Work task: Go through the material and copy each line in which the word "light" shows up.

Given data section start

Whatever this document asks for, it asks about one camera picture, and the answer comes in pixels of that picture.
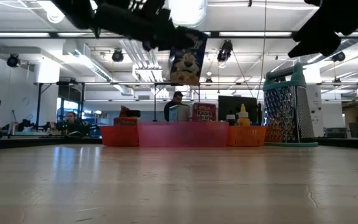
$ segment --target air duct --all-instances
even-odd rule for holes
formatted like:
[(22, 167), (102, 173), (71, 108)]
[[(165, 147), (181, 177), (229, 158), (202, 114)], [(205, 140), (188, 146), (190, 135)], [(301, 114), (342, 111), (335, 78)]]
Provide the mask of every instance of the air duct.
[[(63, 44), (63, 54), (72, 55), (79, 63), (87, 66), (95, 75), (99, 75), (107, 82), (118, 82), (110, 76), (109, 72), (102, 65), (94, 60), (91, 60), (91, 49), (86, 44), (79, 47), (74, 40), (66, 41)], [(124, 96), (134, 95), (133, 89), (124, 85), (114, 85), (114, 87)]]
[[(140, 42), (135, 40), (120, 40), (120, 44), (134, 63), (132, 75), (137, 80), (139, 80), (137, 76), (140, 76), (140, 79), (144, 82), (163, 82), (162, 71), (158, 65), (154, 50), (143, 53)], [(166, 88), (158, 88), (156, 92), (152, 89), (151, 92), (155, 94), (157, 98), (169, 97)]]

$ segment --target red cereal box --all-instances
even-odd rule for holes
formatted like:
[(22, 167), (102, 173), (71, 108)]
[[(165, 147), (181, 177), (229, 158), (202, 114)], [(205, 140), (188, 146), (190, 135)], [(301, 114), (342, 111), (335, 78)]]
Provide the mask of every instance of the red cereal box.
[(216, 121), (216, 105), (210, 103), (194, 103), (193, 121)]

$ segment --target teal handle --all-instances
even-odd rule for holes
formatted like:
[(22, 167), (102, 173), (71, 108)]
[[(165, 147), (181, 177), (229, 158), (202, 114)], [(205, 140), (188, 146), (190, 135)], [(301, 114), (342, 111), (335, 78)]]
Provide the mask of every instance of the teal handle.
[(276, 82), (275, 79), (277, 72), (268, 72), (266, 74), (266, 80), (264, 83), (263, 91), (273, 90), (276, 88), (286, 87), (286, 86), (303, 86), (306, 87), (305, 76), (303, 75), (303, 66), (301, 63), (296, 63), (293, 67), (292, 72), (283, 74), (283, 76), (292, 75), (291, 81), (287, 82)]

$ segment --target computer monitor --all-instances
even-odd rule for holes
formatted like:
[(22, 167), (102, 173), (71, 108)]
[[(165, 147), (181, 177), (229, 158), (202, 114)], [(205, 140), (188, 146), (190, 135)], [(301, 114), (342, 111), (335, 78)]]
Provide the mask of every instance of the computer monitor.
[(241, 110), (241, 104), (246, 106), (248, 117), (251, 123), (258, 123), (257, 100), (251, 97), (240, 96), (218, 96), (218, 118), (220, 121), (226, 120), (226, 115), (232, 109), (238, 118), (237, 113)]

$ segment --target seated person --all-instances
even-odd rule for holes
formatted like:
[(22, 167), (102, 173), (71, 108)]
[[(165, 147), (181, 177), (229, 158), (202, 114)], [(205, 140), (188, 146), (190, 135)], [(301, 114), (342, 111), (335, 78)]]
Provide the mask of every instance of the seated person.
[(65, 131), (66, 135), (75, 131), (79, 131), (82, 133), (82, 125), (76, 119), (76, 114), (74, 112), (68, 112), (66, 114), (66, 121), (63, 124), (63, 130)]

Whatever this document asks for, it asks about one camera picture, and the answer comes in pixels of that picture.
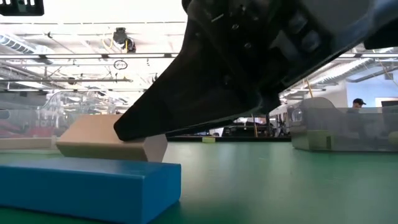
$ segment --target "blue foam block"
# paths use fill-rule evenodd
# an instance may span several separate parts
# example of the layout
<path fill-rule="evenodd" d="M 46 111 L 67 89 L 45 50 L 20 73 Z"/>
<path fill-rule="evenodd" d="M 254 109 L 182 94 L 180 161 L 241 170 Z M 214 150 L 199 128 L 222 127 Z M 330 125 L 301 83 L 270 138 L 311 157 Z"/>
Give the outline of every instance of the blue foam block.
<path fill-rule="evenodd" d="M 181 195 L 181 165 L 59 158 L 0 166 L 0 206 L 148 223 Z"/>

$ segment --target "dark cap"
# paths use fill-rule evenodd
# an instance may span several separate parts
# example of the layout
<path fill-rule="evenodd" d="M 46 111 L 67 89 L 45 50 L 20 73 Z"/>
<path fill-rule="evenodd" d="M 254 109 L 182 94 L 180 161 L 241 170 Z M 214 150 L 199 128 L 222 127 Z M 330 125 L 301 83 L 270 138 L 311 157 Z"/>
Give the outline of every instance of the dark cap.
<path fill-rule="evenodd" d="M 359 99 L 359 98 L 355 99 L 353 101 L 353 103 L 357 103 L 359 105 L 366 105 L 366 103 L 362 99 Z"/>

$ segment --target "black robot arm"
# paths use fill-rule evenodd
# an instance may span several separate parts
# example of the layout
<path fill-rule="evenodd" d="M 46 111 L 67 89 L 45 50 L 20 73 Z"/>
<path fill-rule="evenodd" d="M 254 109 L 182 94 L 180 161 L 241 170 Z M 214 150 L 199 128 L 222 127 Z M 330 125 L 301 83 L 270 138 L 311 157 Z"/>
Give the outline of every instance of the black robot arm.
<path fill-rule="evenodd" d="M 123 141 L 195 133 L 268 113 L 280 105 L 281 91 L 350 48 L 364 41 L 379 47 L 378 32 L 398 17 L 395 0 L 192 0 L 183 6 L 188 23 L 181 52 L 115 123 Z"/>

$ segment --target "security camera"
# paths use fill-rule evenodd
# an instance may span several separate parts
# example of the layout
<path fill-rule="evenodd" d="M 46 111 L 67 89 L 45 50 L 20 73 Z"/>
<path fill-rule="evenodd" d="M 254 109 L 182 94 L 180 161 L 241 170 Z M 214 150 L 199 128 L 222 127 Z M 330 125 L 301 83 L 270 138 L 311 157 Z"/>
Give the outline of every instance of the security camera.
<path fill-rule="evenodd" d="M 134 40 L 127 36 L 126 28 L 118 27 L 113 33 L 113 41 L 117 47 L 122 50 L 127 49 L 127 53 L 136 53 L 136 43 Z"/>

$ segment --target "green table surface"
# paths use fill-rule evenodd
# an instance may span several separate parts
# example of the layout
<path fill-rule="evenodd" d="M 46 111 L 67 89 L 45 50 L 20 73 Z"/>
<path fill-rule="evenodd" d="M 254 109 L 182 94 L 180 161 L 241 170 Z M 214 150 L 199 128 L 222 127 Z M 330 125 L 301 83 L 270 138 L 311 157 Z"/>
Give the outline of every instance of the green table surface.
<path fill-rule="evenodd" d="M 54 156 L 0 154 L 0 162 Z M 182 196 L 152 224 L 398 222 L 395 154 L 314 153 L 286 142 L 170 143 L 164 162 L 181 163 Z M 0 208 L 0 223 L 99 222 Z"/>

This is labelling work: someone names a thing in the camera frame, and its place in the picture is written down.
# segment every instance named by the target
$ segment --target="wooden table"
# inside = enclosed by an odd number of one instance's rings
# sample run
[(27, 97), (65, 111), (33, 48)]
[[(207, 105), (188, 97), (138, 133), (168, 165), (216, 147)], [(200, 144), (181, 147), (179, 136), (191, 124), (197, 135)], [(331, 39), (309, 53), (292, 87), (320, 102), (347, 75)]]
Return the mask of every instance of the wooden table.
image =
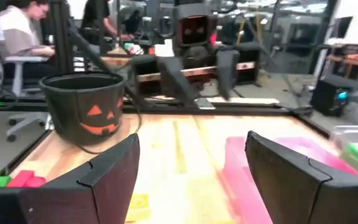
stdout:
[[(242, 99), (240, 103), (276, 103), (274, 99)], [(266, 138), (308, 137), (329, 148), (327, 140), (295, 118), (280, 116), (142, 115), (140, 164), (134, 200), (147, 197), (150, 206), (131, 207), (127, 221), (150, 224), (244, 223), (233, 213), (217, 178), (224, 166), (225, 140), (253, 130)], [(136, 114), (124, 114), (119, 131), (93, 147), (103, 151), (133, 133)], [(76, 168), (94, 155), (51, 132), (12, 173), (31, 169), (48, 181)]]

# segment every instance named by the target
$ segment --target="man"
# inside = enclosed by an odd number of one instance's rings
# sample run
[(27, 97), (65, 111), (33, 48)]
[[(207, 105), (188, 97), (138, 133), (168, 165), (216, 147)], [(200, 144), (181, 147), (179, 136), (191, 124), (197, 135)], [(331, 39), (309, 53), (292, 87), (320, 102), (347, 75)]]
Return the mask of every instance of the man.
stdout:
[[(40, 44), (32, 20), (46, 17), (49, 10), (48, 0), (9, 0), (8, 7), (0, 12), (0, 54), (4, 61), (10, 56), (55, 55), (53, 47)], [(4, 64), (7, 77), (14, 75), (14, 63)], [(58, 73), (57, 69), (46, 63), (23, 64), (24, 78), (42, 78)]]
[(140, 23), (139, 10), (135, 10), (134, 13), (124, 21), (125, 30), (128, 34), (135, 34)]
[[(104, 4), (104, 11), (100, 12), (97, 9), (97, 2), (96, 1), (103, 1)], [(116, 7), (116, 2), (113, 0), (112, 2), (112, 14), (109, 13), (109, 6), (108, 6), (109, 0), (87, 0), (85, 4), (84, 9), (84, 16), (82, 19), (81, 28), (92, 28), (97, 27), (97, 20), (98, 20), (98, 14), (103, 14), (103, 25), (106, 28), (107, 32), (112, 37), (117, 37), (117, 15), (118, 10)], [(122, 40), (131, 40), (134, 37), (132, 35), (127, 34), (121, 34)]]

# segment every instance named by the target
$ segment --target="pink object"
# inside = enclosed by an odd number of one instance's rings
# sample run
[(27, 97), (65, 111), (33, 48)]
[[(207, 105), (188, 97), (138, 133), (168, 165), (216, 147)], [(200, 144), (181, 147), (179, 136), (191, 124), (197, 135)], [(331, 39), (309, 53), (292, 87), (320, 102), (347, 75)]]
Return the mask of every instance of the pink object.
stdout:
[(249, 170), (243, 137), (226, 139), (223, 186), (241, 223), (272, 224), (269, 213)]
[[(344, 161), (310, 139), (302, 137), (278, 138), (276, 142), (331, 167), (358, 175), (358, 172)], [(229, 196), (234, 212), (241, 218), (241, 224), (272, 224), (250, 173), (247, 156), (244, 152), (245, 144), (246, 139), (243, 137), (226, 139), (226, 158), (220, 176), (221, 182)]]
[(212, 36), (211, 36), (211, 43), (212, 45), (215, 45), (216, 44), (216, 39), (218, 38), (218, 35), (216, 33), (214, 33)]
[(278, 138), (275, 142), (330, 167), (358, 176), (358, 171), (310, 139), (303, 137)]
[(6, 187), (23, 187), (24, 184), (35, 176), (34, 171), (22, 170), (13, 178)]
[(33, 177), (29, 179), (23, 187), (41, 187), (46, 184), (47, 180), (43, 177)]

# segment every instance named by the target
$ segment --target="green light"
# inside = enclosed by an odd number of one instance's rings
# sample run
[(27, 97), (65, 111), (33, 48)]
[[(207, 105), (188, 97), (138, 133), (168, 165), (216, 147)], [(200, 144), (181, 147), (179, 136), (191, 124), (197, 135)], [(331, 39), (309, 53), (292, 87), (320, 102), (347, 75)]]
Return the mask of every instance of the green light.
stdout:
[(348, 97), (348, 95), (349, 95), (348, 92), (344, 91), (344, 92), (338, 94), (338, 99), (344, 100)]

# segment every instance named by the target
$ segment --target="jack-o'-lantern bucket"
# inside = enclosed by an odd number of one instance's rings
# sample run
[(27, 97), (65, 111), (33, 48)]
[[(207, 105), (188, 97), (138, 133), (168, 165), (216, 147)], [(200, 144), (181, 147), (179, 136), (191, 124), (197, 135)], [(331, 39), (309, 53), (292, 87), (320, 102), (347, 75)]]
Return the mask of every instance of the jack-o'-lantern bucket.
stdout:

Given data section end

The answer:
$ segment --target="green light"
Return the mask of every instance of the green light.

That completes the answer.